Your task is to repeat the listing exactly.

◆ Data segment ◆
--- START ---

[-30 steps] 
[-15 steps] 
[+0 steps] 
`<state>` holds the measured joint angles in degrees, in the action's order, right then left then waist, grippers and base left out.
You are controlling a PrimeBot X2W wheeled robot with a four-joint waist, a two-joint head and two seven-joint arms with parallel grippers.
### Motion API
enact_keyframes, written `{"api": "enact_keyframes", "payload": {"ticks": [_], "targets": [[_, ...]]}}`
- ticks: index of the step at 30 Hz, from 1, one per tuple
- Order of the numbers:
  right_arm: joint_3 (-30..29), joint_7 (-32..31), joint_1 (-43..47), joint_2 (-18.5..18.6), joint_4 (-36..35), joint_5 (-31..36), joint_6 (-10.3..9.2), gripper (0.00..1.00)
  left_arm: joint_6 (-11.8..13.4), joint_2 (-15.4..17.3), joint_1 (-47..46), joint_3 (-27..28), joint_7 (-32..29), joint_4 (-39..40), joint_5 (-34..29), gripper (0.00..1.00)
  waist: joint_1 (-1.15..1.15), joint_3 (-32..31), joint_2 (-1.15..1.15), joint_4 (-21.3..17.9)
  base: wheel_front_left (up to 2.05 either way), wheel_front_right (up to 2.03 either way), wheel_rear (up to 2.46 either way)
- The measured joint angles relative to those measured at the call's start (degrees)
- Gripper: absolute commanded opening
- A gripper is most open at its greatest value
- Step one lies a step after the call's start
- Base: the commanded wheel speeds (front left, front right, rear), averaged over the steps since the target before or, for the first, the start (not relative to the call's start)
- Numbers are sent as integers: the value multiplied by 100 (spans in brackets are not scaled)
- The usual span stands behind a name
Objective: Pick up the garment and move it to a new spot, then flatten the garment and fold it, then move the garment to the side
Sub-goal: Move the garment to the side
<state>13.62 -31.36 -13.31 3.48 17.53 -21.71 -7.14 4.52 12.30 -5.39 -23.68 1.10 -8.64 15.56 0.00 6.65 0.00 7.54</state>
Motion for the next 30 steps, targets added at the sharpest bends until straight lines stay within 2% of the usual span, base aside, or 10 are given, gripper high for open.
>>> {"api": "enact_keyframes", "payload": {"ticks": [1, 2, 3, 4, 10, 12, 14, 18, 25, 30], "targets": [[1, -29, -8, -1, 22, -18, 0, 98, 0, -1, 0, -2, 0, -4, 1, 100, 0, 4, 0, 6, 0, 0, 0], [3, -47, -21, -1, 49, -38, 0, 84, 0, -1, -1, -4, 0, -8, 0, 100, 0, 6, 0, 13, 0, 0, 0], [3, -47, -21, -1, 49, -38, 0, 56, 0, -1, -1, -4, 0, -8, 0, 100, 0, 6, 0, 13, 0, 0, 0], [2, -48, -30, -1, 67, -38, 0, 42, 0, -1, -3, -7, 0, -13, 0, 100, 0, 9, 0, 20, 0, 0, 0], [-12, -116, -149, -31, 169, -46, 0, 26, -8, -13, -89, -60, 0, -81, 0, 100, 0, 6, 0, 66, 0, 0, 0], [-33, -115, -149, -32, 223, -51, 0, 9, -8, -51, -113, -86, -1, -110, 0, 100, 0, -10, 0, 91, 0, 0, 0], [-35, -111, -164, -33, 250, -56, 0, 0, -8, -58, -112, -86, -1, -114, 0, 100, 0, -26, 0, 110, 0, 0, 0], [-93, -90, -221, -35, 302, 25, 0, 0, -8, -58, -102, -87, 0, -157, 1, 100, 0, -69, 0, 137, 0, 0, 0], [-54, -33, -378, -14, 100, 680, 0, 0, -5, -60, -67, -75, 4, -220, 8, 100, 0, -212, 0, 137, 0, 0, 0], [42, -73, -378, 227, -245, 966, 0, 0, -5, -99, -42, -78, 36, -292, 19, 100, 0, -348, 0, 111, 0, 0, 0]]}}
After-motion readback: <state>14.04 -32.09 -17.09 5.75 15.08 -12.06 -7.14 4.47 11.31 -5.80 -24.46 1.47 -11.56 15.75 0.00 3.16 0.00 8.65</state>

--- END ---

◆ Result of this task ◆
[-30 steps] 
[-15 steps] 
[+0 steps] 
`<state>` holds the measured joint angles in degrees, in the action's order, right then left then waist, grippers and base left out.
You are controlling a PrimeBot X2W wheeled robot with a four-joint waist, a two-joint head and two seven-joint arms with parallel grippers.
### Motion API
enact_keyframes, written `{"api": "enact_keyframes", "payload": {"ticks": [_], "targets": [[_, ...]]}}`
- ticks: index of the step at 30 Hz, from 1, one per tuple
- Order of the numbers:
  right_arm: joint_3 (-30..29), joint_7 (-32..31), joint_1 (-43..47), joint_2 (-18.5..18.6), joint_4 (-36..35), joint_5 (-31..36), joint_6 (-10.3..9.2), gripper (0.00..1.00)
  left_arm: joint_6 (-11.8..13.4), joint_2 (-15.4..17.3), joint_1 (-47..46), joint_3 (-27..28), joint_7 (-32..29), joint_4 (-39..40), joint_5 (-34..29), gripper (0.00..1.00)
  waist: joint_1 (-1.15..1.15), joint_3 (-32..31), joint_2 (-1.15..1.15), joint_4 (-21.3..17.9)
  base: wheel_front_left (up to 2.05 either way), wheel_front_right (up to 2.03 either way), wheel_rear (up to 2.46 either way)
- The measured joint angles relative to those measured at the call's start (degrees)
- Gripper: absolute commanded opening
- A gripper is most open at its greatest value
- Step one lies a step after the call's start
- Base: the commanded wheel speeds (front left, front right, rear), averaged over the steps since the target before or, for the first, the start (not relative to the call's start)
- Numbers are sent as integers: the value multiplied by 100 (spans in brackets are not scaled)
- The usual span stands behind a name
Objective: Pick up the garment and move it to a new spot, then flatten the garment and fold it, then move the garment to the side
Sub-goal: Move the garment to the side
<state>13.62 -31.36 -13.31 3.48 17.53 -21.71 -7.14 4.52 12.30 -5.39 -23.68 1.10 -8.64 15.56 0.00 6.65 0.00 7.54</state>
Motion for the next 30 steps, targets added at the sharpest bends until straight lines stay within 2% of the usual span, base aside, or 10 are given, gripper high for open.
>>> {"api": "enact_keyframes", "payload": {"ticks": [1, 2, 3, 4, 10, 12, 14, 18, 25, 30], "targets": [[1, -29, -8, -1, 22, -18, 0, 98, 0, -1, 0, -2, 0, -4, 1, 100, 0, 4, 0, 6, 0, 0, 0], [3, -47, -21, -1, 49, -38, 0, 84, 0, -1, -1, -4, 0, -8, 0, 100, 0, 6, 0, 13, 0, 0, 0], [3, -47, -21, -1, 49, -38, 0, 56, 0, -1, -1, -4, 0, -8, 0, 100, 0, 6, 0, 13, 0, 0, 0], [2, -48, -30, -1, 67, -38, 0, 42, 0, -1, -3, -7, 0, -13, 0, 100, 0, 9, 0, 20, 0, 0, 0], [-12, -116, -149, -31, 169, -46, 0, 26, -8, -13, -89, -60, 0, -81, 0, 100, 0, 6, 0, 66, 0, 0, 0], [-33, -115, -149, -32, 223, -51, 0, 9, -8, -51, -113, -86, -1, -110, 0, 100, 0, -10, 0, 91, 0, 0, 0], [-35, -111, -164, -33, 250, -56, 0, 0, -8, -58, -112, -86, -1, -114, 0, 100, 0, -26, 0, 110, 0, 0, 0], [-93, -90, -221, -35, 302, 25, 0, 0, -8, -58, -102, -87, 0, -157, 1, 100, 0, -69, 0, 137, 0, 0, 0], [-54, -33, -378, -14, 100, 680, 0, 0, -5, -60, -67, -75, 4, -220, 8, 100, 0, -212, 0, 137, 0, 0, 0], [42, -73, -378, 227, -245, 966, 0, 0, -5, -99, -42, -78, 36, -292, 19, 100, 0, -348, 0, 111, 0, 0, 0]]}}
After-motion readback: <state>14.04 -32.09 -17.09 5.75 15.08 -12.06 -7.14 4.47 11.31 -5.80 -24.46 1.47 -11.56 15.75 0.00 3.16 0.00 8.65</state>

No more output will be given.